Find each line below that includes "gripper", then copy it.
== == ==
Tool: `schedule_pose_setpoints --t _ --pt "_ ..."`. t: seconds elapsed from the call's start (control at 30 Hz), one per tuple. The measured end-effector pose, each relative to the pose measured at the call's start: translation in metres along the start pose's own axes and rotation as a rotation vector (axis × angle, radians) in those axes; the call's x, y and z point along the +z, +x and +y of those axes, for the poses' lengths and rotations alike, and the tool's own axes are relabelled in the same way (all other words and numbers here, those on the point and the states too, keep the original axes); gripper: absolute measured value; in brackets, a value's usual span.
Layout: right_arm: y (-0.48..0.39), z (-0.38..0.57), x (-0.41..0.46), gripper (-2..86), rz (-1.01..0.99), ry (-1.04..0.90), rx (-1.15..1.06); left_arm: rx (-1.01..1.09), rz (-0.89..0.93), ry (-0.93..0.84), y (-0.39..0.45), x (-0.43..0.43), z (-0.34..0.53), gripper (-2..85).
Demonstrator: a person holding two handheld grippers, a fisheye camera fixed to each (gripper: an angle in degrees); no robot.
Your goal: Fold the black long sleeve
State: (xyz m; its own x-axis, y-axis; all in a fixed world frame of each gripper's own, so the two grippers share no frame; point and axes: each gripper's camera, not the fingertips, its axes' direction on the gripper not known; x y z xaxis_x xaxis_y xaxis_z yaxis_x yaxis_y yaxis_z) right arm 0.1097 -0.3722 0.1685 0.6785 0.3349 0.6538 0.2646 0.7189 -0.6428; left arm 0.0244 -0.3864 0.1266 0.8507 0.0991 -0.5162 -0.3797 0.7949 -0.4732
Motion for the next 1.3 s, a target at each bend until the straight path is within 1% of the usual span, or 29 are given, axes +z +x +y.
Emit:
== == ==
### [Answer box]
Tool: `schedule_pose_setpoints --t _ --pt "_ ..."`. t: seconds elapsed from the call's start (control at 30 Hz), one per tuple. The measured end-effector pose, each relative to the pose measured at the call's start: translation in metres along the start pose's own axes and rotation as a rotation vector (axis × angle, radians) in those axes; the call's x, y and z point along the +z, +x and +y of those axes, for the poses' lengths and rotations alike, and the tool's own axes are relabelled in the same way (all other words and numbers here, those on the point and the states too, keep the original axes); gripper: absolute measured value; in brackets, a value's usual span.
Layout: right_arm: y (-0.48..0.39), z (-0.38..0.57), x (-0.41..0.46), gripper (-2..86), rz (-1.01..0.99), ry (-1.04..0.90), rx (-1.15..1.06); left_arm: rx (-1.01..1.09), rz (-0.89..0.93), ry (-0.93..0.84), y (-0.39..0.45), x (-0.43..0.43), z (-0.34..0.53), gripper (-2..85).
Demonstrator: a person holding two handheld grippers, a fisheye camera fixed to each (gripper: an angle in degrees); no robot.
State: (xyz m; its own x-axis, y-axis; all in a fixed world frame of each gripper's own, so the two grippers share no frame; point and axes: each gripper's camera, not the fingertips, its axes' direction on the gripper not known; x y z xaxis_x xaxis_y xaxis_z yaxis_x yaxis_y yaxis_z) right arm 0.1097 -0.3722 0.1685 0.6785 0.3349 0.6538 0.2646 0.7189 -0.6428; left arm 0.0244 -0.3864 0.1266 0.8507 0.0991 -0.5162 -0.3797 0.7949 -0.4732

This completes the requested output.